The Xqccmi extension adds the `qc.cm.ilut` instruction, a 16-bit compressed
instruction that fetches and executes one or two packed instructions from an
Instruction Lookup Table (ILUT) stored in memory. The extension also defines
two new user-level CSRs: `qc.itba` (ILUT Base Address) and `qc.itdec` (ILUT
Double Entry Count).

NOTE: Xqccmi uses the same encoding space as the `c.fld` instruction defined
by the Zcd extension (bits[1:0]=00, bits[15:13]=001). Therefore, Xqccmi and
Zcd are mutually exclusive and cannot be implemented together.

=== Instruction Lookup Table (ILUT)

`qc.cm.ilut` is a 16-bit instruction that takes an 11-bit immediate index
(range 0..2047) into the ILUT. The ILUT base address is held in the `qc.itba`
CSR (address 0x800). The hardware computes the byte offset of the addressed
entry from the base address, fetches the entry, parses the packed instructions
within it, and executes them in order.

ILUT memory is treated as instruction memory. It requires execute (X)
permission and does NOT require read (R) permission. A `fence.i` instruction
must be executed after any write to ILUT memory to guarantee that subsequent
`qc.cm.ilut` executions observe the updated contents.

=== qc.itba CSR (Address 0x800)

The `qc.itba` CSR holds the base address of the ILUT.

[cols="^1,^1,^3,^3",options="header"]
|===
| Bits | Name | Access | Description
| 31:6 | base | WARL (RW) | 64-byte aligned base address of the ILUT. Bits[5:0] of the physical base address are implicitly zero.
| 5:0 | mode | Read-only 0 | Reserved for future use. Always reads as zero; writes are ignored.
|===

`qc.itba` is a user-level read/write CSR. Software must save and restore
`qc.itba` on context switches.

=== qc.itdec CSR (Address 0x801) — Double Entry Count

The `qc.itdec` CSR specifies how many of the leading ILUT entries are 64-bit
double entries.

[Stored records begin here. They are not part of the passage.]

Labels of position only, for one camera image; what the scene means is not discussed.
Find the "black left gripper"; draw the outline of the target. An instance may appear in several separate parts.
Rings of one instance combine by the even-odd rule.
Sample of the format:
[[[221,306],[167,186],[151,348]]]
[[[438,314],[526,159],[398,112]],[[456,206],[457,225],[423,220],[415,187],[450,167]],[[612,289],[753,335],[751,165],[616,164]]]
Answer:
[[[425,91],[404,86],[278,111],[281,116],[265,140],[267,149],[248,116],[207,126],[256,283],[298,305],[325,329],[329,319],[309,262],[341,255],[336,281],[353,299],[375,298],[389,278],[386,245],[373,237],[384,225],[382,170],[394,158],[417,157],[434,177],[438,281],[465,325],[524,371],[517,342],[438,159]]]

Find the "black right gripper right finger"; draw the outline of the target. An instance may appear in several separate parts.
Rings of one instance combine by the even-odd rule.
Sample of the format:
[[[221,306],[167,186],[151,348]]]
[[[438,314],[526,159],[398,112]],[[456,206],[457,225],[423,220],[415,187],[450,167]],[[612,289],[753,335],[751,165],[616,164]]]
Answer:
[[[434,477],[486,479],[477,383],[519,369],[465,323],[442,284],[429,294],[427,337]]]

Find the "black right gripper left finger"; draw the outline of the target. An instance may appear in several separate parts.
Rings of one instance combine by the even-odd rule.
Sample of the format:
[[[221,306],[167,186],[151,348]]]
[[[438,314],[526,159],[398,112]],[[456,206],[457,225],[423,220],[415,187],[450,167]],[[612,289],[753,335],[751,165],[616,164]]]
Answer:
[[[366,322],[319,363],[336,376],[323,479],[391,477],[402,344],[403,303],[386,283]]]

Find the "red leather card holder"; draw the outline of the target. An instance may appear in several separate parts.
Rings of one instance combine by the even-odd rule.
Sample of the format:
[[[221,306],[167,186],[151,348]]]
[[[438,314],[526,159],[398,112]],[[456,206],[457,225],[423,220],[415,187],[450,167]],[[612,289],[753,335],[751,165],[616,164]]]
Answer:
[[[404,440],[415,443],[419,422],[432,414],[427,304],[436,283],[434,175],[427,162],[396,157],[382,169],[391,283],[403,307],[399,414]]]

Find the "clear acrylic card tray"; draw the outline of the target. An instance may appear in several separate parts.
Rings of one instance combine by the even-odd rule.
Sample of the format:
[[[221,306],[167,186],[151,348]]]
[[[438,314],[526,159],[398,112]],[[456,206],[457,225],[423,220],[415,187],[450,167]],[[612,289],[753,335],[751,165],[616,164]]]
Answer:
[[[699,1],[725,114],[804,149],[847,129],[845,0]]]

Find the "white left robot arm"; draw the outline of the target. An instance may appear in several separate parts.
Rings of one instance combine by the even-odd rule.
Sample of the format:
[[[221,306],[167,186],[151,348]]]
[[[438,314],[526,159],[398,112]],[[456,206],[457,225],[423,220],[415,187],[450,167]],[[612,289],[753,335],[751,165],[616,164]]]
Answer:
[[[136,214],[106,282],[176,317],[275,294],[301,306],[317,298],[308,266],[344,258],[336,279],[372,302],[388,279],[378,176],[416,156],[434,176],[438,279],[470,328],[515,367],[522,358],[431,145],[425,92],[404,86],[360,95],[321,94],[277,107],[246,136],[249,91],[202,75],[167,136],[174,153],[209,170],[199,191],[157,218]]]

All remaining entries are 32-bit.

[cols="^1,^1,^3,^3",options="header"]
|===
| Bits | Name | Access | Description
| 13:3 | dec | WARL (RW) | 11-bit double entry count. Legal range: 0..2047. Reset value: 0.
| 31:14 | — | Read-only 0 | Reserved. Always reads as zero; writes are ignored.
| 2:0 | — | Read-only 0 | Reserved. Always reads as zero; writes are ignored.
|===

`qc.itdec` is a user-level read/write CSR. The default reset value of 0
selects backward-compatible mode in which all entries are 32-bit.

=== Table Layout

The first DEC logical entries (indices 0 through DEC−1) are 64-bit double
entries. The remaining entries (indices DEC through 2047) are 32-bit entries.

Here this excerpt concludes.